Wednesday, April 6, 2011

Data warehouse Fundamentals

Data warehouse Fundamentals

1. Ralph Kimball Definition
2. Inmon Definition
3. Time Variant
4. Non-Volatile
5. Integrated
6. Subject – Oriented
7. Difference between OLTP Vs DWH
8. ETL Fundamentals
9. Data Acquisition
10. Data Extraction
11. Data Loading
12. Data Transformation
I. Data Cleansing
II. Data Scrubbing
III. Data Aggregation
IV. Data Merging
13. Data Loading
14. ETL Client Server Architecture.
15. Data warehouse – Database design
Star Schema
Snow Flake Schema
Galaxy Schema
16. Types of Dimensions
Slowly changing dimensions
Type I Dimension
Type II Dimension
Type III Dimension
Junk Dimension
Dirty Dimension
17. Types of Facts
i)Additive facts
ii)Semi Additive facts
iii)Non-Additive fact
18. OLAP (Online Analytical Processing)
19. Desktop OLAP
20. Data Marts
Top-down DWH approach
Bottom-Up DWH approach



Ralph Kimball Definition:
It is RDBMS specifically designed for analysing the business operations to make decisions to achieve business goals. But it is not for running business operations.

DSS[ Decision Support System]: Its analyse the business and make to support the decision on the business.

Historical DB’s:
It is designed to store massive / maintain decades/years of data to analyse the business and make to decision.

Inmon Definition:
Data warehouse have following 4 characteristic features as per the Inmons definition.
- Time variant
- Non-Volatile
- Integrated
- Subject-Oriented

Time Variant:
A Data warehouse is time variant database supports business community and comparing business with different time periods.



Non-Volatile:
Data warehouse is a non-volatile database. Once data entered into the Data warehouse it should not change when the change takes place OLTP databases and data is static in DWH.

Integrated:
A data warehouse is a collection of multiple OLTP databases.



Subject – Oriented:
Data warehouse is subject oriented database which supports business of specific area.
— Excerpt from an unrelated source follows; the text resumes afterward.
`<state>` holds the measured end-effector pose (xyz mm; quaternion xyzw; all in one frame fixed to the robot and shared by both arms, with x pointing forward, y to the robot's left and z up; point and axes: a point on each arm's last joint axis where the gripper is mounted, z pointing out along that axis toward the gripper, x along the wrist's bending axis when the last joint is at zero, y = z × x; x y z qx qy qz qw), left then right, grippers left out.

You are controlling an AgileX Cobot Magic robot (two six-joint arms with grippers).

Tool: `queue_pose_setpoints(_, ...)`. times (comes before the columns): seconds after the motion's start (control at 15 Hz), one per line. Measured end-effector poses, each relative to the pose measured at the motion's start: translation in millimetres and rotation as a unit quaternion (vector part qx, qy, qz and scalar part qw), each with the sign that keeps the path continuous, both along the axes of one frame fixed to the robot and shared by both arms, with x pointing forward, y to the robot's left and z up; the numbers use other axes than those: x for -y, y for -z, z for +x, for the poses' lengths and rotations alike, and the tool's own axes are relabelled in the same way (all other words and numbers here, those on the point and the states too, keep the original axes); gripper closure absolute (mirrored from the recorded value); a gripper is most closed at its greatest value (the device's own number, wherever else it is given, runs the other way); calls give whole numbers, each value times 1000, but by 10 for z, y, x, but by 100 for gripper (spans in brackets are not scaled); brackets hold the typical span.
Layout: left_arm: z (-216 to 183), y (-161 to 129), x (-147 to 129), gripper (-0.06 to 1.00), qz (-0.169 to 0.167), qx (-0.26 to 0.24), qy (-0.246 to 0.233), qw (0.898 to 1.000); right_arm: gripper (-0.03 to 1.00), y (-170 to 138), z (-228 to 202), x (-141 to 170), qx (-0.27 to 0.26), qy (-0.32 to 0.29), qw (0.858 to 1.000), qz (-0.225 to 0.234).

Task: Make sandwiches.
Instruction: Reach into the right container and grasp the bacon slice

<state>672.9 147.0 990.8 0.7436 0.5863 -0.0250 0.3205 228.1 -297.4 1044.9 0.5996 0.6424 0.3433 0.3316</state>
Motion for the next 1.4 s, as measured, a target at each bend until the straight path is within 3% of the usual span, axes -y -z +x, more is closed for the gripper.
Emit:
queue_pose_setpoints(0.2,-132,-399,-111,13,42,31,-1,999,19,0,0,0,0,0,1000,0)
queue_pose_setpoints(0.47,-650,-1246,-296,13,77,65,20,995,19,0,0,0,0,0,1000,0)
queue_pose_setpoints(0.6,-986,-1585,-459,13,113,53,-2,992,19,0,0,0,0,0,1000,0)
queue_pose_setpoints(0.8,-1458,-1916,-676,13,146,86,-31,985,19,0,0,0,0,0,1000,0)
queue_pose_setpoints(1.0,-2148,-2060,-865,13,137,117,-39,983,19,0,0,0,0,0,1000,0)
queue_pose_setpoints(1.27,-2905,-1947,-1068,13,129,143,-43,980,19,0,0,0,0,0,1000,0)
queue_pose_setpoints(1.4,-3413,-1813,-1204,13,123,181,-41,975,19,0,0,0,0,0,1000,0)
Ex: Insurance [Health, Life, General and Wealth]
Sales, HR, Accounts, Loans, Share Marketing etc



ETL Fundamentals:
Data Acquisition:
A data acquisition is the process of extracting relevant information, processing into required format and loading into data warehouse.



There are 2 types of ETL’s
1) Code based ETL
2) GUI based ETL

1) Code Based ETL: An ETL application can be developed using programming languages such as SQL, PL/SQL.
Ex: SAS Base, SAS Access
2) GUI Based ETL: An ETL application can be developed using the GUI, point and Click techniques.
Ex: Informatics, Data Stage, Ab-Initio

Data Extraction:
It is the process of extracting the data from various types of source systems. The following are the different types of source systems used for running the business.
SAP/ Oracle App/ People soft/ JD Edward / IBM main frames/ Cobol files/ XML Files/ Flat Files.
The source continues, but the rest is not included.